**DATA BLOCK:**
BEGIN

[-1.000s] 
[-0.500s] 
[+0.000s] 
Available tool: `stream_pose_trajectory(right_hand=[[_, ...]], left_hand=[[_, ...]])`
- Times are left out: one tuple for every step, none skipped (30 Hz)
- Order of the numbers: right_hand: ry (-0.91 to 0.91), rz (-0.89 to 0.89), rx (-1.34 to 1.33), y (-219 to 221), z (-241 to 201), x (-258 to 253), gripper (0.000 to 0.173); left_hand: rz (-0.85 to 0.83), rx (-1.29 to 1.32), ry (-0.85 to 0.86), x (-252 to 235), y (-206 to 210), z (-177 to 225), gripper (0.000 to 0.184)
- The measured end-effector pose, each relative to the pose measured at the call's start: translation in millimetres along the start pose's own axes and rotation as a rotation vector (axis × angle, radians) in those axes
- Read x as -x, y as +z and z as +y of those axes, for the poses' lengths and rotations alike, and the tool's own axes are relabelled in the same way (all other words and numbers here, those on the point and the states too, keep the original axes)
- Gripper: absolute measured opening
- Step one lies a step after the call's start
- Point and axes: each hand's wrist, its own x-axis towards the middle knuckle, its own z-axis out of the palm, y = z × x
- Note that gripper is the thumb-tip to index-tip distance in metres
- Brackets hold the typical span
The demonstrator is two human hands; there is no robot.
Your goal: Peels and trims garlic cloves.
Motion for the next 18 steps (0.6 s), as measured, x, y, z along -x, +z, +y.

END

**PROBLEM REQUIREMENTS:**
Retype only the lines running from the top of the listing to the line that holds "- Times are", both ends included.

**ANSWER BELOW:**
[-1.000s] 
[-0.500s] 
[+0.000s] 
Available tool: `stream_pose_trajectory(right_hand=[[_, ...]], left_hand=[[_, ...]])`
- Times are left out: one tuple for every step, none skipped (30 Hz)

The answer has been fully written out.